During pretrial discovery in DiPrete the state filed a seventy-eight page bill of particulars that was accompanied by a motion to seal the entire document. The first trial justice conducted an in camera hearing, which was on the record and in the presence of all the parties to the DiPrete case. Following the hearing the first trial justice ordered that a portion of pages 70 and 71 be deleted and sealed and apparently also ordered that the stenographic record of the in camera proceeding be sealed. On December 15, 1995, the Journal filed an action against the first trial justice in his official capacity and against the record keeper, the Clerk of the Superior Court for Providence County.1 The Journal alleged, inter alia, that the first trial justice’s decision to seal a portion of the bill of particulars and the record of the in camera proceeding, as well as his failure to make specific findings explaining the necessity for these protective orders, violated its constitutional rights. The Journal sought a declaration that the sealed portion of the document, as well as the stenographic record, “be unsealed and made accessible to the Journal.”

On December 28, 1995, the first trial justice entered a second order, which provided that

“the State’s Motion [to seal the bill of particulars] is granted in part and denied in part. Specifically, it is hereby ordered that the clerk shall seal the [bill of particulars] as follows:
That portion of the document which begins at the fourth (4th) paragraph on p.
[728]*72870, and continuing through and including the first (1st) full paragraph on p. 71. “The Court finds that the portion ordered sealed contains material of a sensitive nature pursuant to State v.
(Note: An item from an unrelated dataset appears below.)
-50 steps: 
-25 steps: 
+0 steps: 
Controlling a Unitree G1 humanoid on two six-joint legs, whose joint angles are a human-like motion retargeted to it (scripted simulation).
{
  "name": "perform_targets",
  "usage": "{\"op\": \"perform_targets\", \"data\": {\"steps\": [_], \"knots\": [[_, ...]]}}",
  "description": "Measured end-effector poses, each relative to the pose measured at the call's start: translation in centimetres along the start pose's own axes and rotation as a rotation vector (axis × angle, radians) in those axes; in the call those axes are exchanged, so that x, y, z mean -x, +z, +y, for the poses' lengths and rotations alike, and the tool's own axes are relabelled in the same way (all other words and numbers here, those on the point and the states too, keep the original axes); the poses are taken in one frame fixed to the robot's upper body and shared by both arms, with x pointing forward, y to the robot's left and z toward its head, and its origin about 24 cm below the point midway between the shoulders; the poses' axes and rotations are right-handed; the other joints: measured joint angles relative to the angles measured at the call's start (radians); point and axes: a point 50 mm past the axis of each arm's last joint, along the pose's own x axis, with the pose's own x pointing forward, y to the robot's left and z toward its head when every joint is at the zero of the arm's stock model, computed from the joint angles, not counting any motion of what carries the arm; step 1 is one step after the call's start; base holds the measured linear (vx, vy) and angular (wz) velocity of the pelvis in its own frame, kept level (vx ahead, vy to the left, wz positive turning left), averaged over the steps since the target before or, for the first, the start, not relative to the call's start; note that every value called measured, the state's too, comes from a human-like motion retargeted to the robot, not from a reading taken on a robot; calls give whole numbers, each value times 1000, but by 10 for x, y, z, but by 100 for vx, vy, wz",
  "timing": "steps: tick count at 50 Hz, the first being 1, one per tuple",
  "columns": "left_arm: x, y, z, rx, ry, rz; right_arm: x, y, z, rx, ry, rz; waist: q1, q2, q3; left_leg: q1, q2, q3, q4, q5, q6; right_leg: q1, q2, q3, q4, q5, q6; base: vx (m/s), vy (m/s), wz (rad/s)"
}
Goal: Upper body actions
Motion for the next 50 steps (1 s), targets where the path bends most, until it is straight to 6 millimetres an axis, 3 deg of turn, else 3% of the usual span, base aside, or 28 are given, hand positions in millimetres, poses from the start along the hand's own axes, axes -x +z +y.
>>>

Cianci, 496 A.2d 139 (R.I.1985), and therefore declines to release that part of the record. The Court determined there to be no Sixth Amendment violation in entering such an order. “The State’s Motion is denied as to the balance of the document, and same shall become part of the record of this ease.”2

On December 18, 1996, the Journal filed a motion entitled “Petition To Vacate Order.” The parties agreed that no issues of material fact existed and that the case presented a question of law, which would be decided on the basis of written memoranda. Significantly, however, no effort was made to obtain or to review the record of the in camera hearing, which was conducted by the first trial justice. Despite this omission, on February 17, 1997, the second trial justice issued a written decision in which he declared the first trial justice’s order incomplete. The second trial justice stated that the first trial justice’s order invited further explanation regarding “the necessity for the protective order” and found that “in its present form,” the order permitted public access to the sealed portions of the bill of particulars and to the stenographic record developed as a result of the in camera proceeding. On February 19, 1997, the second trial justice entered judgment for the Journal and vacated the December 28, 1995 order of the first trial justice.3 This appeal ensued. For the reasons that we shall articulate, we deem the second trial justice’s failure to review the record in this case to be error as a matter of law. Furthermore we declare that any inquiry into the appropriateness of a protective order sealing information in a criminal case must begin with a review of the in camera record.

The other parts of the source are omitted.